By far the funniest time was when she was about 10 months old. She was playing with Grandpa on the other side of the room. With a few fleeting moments to myself, I grabbed the leftover half-banana that she didn’t eat at breakfast.

Children apparently come with a built-in banana-homing device. From the middle of play, she zeroed in on that banana and saw me take the first bite.

Big smile.

Drops everything.

Then crawling my way at top speed.

“I’m coming! I’m coming!”

So much for my snack.

And now I frequently get the baby bird look. This one time she’s playing in the pantry, and I grab a chocolate from one of those boxes of assorted chocolates (in which half of them have been bitten into and put back in the box because it was gross and you moved on to the next one, trying to find the truffle kind. You know what I’m talking about.)

I finally found a good one. I’m trying to enjoy it, but I’m dangerously close to the little beggar. She sees me eating it, but has no idea what it is. She had never had chocolate before.

Never hesitating to try something new (this child nearly ate a stinkbug once), she opened her mouth and leaned in, waiting for a taste.

It was not a request.
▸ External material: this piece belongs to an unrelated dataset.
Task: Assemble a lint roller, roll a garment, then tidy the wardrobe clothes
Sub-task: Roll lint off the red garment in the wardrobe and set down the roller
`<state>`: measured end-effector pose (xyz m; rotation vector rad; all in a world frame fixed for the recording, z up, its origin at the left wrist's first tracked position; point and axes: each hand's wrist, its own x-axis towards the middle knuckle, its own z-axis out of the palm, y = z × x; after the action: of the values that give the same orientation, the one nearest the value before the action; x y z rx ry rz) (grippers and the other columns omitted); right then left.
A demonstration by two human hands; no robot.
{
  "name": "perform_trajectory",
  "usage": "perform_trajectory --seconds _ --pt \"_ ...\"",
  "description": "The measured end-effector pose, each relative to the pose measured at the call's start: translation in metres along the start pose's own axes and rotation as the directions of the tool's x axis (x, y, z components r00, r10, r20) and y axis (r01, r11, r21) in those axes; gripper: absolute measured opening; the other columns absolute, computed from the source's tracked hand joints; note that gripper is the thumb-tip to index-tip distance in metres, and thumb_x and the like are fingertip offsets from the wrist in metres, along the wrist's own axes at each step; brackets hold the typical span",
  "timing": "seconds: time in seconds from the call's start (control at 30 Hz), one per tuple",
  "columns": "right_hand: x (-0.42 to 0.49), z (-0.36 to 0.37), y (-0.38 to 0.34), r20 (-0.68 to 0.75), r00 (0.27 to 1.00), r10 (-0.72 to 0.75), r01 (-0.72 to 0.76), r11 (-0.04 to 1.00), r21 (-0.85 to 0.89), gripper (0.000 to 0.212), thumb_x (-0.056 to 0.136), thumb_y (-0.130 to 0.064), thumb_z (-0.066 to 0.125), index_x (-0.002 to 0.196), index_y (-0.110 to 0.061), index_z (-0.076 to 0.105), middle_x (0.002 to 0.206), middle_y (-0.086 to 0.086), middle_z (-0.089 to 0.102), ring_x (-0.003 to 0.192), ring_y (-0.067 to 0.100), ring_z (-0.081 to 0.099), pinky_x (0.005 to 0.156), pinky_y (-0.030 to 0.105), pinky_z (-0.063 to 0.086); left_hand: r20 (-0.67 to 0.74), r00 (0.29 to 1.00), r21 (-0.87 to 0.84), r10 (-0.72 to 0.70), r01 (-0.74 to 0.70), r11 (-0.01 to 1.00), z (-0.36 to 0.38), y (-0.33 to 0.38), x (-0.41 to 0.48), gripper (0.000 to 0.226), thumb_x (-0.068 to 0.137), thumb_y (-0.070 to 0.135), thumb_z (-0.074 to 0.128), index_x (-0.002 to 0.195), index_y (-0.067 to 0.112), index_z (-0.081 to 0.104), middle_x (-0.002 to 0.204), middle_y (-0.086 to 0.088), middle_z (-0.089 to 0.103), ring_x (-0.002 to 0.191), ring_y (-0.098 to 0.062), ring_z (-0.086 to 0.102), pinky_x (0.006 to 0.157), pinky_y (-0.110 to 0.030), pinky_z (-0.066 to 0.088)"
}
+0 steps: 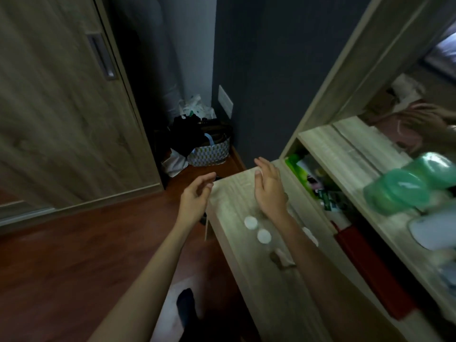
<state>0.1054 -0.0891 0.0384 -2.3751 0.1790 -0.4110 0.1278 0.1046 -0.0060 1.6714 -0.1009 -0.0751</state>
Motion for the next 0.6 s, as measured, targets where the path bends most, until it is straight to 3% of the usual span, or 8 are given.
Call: perform_trajectory --seconds 0.1,0.23,0.33,0.47,0.6 --pt "-0.018 -0.027 0.029 -0.007 1.0 -0.003 0.002 0.989 -0.15 0.04 0.095 -0.03 0.039 0.128 -0.017 0.057 0.137 0.006 0.051 0.129 0.021 0.041 0.109 0.038 0.034 0.021 1.0 0.036 -0.021 0.02 0.999 0.024 0.0 -0.019 0.028 0.098 0.007 0.055 0.123 0.017 0.066 0.118 0.01 0.066 0.108 0.007 0.059 0.09 -0.005 0.044" --pt "-0.037 -0.039 0.059 0.222 0.966 0.131 -0.088 0.977 -0.193 0.047 0.09 -0.047 0.054 0.134 -0.03 0.049 0.143 0.006 0.044 0.133 0.025 0.037 0.105 0.046 0.038 0.06 0.996 0.134 -0.063 0.055 0.989 0.049 -0.01 -0.041 0.031 0.098 0.002 0.052 0.125 0.011 0.064 0.126 0.002 0.065 0.114 -0.006 0.059 0.09 -0.006 0.044" --pt "-0.046 -0.041 0.06 0.278 0.952 0.127 -0.089 0.985 -0.145 0.044 0.089 -0.036 0.061 0.131 -0.026 0.052 0.136 0.004 0.045 0.119 0.022 0.05 0.095 0.039 0.047 0.111 0.987 0.205 -0.119 0.094 0.974 0.061 -0.018 -0.051 0.033 0.098 0.002 0.051 0.129 0.008 0.062 0.129 -0.005 0.064 0.121 -0.014 0.058 0.097 -0.02 0.045" --pt "-0.048 -0.041 0.06 0.242 0.964 0.106 -0.074 0.988 -0.136 0.035 0.09 -0.013 0.059 0.124 -0.022 0.057 0.131 0.003 0.047 0.112 0.019 0.054 0.089 0.031 0.047 0.151 0.972 0.313 -0.18 0.125 0.941 0.072 -0.022 -0.055 0.034 0.098 0.007 0.053 0.132 0.009 0.06 0.131 -0.006 0.063 0.114 -0.012 0.059 0.091 -0.018 0.041" --pt "-0.047 -0.045 0.064 0.23 0.968 0.104 -0.08 0.99 -0.112 0.034 0.09 -0.007 0.058 0.121 -0.021 0.059 0.129 0.005 0.049 0.109 0.023 0.056 0.089 0.032 0.047 0.221 0.954 0.436 -0.202 0.089 0.896 0.077 -0.029 -0.053 0.04 0.096 0.014 0.06 0.136 0.009 0.057 0.135 -0.007 0.061 0.117 -0.018 0.06 0.094 -0.022 0.044"
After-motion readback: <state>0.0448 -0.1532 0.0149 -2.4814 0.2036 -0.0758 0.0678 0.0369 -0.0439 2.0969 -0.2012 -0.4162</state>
Simply an expectation. “I’ll have some.”

(Thankfully, she has developed some patience. Not much, but I’ll take what I can get. There was a stage when, if I showed her a banana and it wasn’t in her mouth within five seconds, she screamed as if I were poking out her eyes. I don’t miss that stage.)
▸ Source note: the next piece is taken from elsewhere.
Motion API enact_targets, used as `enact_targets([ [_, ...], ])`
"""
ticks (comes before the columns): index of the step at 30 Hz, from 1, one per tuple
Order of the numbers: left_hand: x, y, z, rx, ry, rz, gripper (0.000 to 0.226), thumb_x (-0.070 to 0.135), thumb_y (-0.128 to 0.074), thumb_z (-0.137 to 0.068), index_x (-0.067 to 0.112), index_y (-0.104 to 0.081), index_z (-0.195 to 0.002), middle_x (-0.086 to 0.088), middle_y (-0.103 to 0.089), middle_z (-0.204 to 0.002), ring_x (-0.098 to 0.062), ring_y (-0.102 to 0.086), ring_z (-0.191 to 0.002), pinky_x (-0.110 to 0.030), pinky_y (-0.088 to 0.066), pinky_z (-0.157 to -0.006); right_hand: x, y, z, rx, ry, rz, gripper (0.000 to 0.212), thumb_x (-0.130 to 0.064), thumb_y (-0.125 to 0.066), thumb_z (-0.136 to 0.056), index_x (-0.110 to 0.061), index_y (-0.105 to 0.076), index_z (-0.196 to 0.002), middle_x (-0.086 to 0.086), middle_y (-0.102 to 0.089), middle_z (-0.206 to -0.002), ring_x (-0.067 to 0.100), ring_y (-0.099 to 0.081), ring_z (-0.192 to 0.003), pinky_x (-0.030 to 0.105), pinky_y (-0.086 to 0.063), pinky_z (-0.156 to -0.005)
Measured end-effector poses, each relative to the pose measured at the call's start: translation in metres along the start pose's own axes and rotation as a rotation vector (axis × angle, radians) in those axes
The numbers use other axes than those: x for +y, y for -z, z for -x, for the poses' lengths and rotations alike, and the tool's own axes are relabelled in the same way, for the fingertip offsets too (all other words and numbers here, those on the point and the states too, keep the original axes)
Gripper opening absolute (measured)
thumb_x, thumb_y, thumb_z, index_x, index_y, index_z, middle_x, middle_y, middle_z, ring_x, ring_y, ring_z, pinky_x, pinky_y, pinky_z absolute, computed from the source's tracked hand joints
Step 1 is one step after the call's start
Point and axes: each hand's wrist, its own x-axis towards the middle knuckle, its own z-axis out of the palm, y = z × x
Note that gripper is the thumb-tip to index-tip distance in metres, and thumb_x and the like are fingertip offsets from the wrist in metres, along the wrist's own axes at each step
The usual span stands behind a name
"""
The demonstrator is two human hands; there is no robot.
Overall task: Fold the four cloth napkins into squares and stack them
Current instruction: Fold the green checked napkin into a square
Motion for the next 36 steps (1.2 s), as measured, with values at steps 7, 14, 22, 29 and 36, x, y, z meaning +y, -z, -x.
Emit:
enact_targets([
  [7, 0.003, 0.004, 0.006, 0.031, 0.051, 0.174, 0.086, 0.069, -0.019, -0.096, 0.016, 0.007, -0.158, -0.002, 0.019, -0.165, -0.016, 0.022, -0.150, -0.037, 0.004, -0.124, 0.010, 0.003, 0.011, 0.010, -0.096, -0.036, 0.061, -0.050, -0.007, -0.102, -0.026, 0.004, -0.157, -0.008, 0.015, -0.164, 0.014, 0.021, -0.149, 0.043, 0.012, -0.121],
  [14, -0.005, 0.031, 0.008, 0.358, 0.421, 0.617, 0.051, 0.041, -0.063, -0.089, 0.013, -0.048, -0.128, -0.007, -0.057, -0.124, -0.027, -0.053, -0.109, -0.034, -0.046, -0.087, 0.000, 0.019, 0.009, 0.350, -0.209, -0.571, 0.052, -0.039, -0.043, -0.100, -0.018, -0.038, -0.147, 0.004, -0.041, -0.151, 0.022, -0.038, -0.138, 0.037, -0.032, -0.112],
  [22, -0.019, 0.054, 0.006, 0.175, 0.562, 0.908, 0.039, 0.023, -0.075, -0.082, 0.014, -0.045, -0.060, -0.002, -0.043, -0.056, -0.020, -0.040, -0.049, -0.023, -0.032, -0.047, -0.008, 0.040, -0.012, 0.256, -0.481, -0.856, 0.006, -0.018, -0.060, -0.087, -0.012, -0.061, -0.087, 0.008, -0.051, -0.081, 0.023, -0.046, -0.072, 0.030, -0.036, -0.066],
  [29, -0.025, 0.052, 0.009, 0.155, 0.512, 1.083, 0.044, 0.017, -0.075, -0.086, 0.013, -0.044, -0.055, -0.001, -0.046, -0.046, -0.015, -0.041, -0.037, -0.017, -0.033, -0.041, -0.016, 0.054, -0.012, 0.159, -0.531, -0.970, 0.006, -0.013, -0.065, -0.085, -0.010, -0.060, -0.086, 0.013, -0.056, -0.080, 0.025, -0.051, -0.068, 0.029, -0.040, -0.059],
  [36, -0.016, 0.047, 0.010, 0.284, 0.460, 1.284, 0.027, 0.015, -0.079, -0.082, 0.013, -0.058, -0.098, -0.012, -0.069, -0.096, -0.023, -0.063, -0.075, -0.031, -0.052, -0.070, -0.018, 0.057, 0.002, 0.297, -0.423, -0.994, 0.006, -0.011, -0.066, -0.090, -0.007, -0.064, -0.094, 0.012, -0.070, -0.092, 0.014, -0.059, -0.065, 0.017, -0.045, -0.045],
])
So she leaned in for a bite of chocolate, which I couldn’t deny her (she’s a girl for goodness sake). She tasted it, wasn’t impressed, and went back to destroying my pantry.

I would have appreciated that chocolate a lot more than she did, but isn’t it a mother’s joyful obligation to offer anything, everything to her child?

This is how I know: I don’t share chocolate. With anyone. Ever. Don’t even ask.

But she asked, and I gave with pleasure. Even when they don’t ask, we give. We never hesitate to give to these tiny people who just demand more and more and more (and more). Without a word or sign of thanks.

Who else is worth that effort? Surely not friends, likely not family, maybe not even a spouse. But this demanding, emotional, selfish, delightful, amazing little person simply looks at me with a smile or that sweet baby bird mouth and I cave.

Ugh. I thought I was tougher than this. But no.

Oh well. I’ll just scarf these M&Ms while she naps. They aren’t safe for her anyway…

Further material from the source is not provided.